Moving forward, food safety under the Trans-Pacific Partnership is something we must be concerned about. If this terrible deal (TPP) goes into effect, some of the food in our stores may not be safe to eat.

The TPP puts the interest of big food ahead of the consumer. It was intended to help huge corporations expand into new areas and increase profit. If it gets passed, the border inspects will be even more overwhelmed than they already are. Also, our food systems will be overloaded with imported food that is potentially unsafe.

Suspicious imports are a huge deal. Read this from Common Dreams for more info on it:

Suspicious Imports

Food & Water Watch recently released new data on the volume of meat and poultry imports rejected at the border by USDA food safety inspectors. We found that U.S. border inspectors rejected nearly 30,000 shipments, totaling more than 69 million pounds of imported food from other nations in the 18 months between January 1, 2015 and June 10, 2016. Nearly 64 million pounds of this meat, poultry, catfish and egg products were rejected for serious food safety violations.

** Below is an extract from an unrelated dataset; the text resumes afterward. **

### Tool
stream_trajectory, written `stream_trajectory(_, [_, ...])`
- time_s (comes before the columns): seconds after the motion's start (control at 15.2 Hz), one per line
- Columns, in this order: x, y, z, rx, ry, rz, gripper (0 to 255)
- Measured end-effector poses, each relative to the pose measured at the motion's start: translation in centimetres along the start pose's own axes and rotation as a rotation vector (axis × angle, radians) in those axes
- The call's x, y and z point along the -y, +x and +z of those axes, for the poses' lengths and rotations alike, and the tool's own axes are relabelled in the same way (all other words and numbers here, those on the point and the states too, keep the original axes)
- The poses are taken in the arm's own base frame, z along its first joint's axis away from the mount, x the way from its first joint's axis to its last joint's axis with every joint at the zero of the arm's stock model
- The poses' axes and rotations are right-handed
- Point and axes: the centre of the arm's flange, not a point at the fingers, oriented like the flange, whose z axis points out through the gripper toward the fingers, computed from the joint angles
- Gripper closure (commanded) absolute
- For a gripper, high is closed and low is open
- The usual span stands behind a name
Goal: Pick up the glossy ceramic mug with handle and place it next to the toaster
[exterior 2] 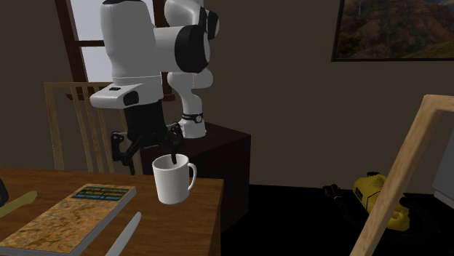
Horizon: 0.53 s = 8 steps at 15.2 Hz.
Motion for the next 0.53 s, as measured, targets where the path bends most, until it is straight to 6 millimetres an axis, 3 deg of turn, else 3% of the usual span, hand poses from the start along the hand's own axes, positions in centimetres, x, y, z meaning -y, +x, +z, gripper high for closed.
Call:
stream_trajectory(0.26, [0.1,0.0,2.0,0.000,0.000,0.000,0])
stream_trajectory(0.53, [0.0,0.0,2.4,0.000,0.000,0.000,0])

The TPP puts the interests of Big Food ahead of yours and mine. That’s because it wasn’t negotiated in the public’s interest. Much of the rejected food came from nations that are a part of the TPP. Even more disturbing—the tainted shipments were stopped by a mere 70 USDA inspectors—an inadequate number for tackling our current volume of food imports, let alone the additional shipments that the TPP would encourage.

Currently, many food imports, particularly seafood from Vietnam and Malaysia, are rejected. This is because they contain residues of drugs banned in U.S. food production. Last Friday we received word that food safety inspectors had also stopped over 40,000 pounds of catfish products from being imported into the U.S. from Vietnam. The shipment tested positive for malachite green, a veterinary drug banned for use in food animals in the U.S. because it is potentially carcinogenic. Vietnam, another TPP member country, is notorious for raising seafood in farms with chemicals and antibiotics prohibited in the United States.

We Must Stop the TPP

It makes no sense that the United States worked so hard to make our food safe. Now that safety is being taken away. The TPP helps foreign government work against the policies that keep the food in the United States safe. It lets the exporters challenge the border inspectors and pass products that they normally wouldn't have been able to. This agreement allows the exporters to push forward when their food is stopped by border inspectors. They can even get the food to pass through and enter the United States. What does this mean? More unsafe food will be entering the United States.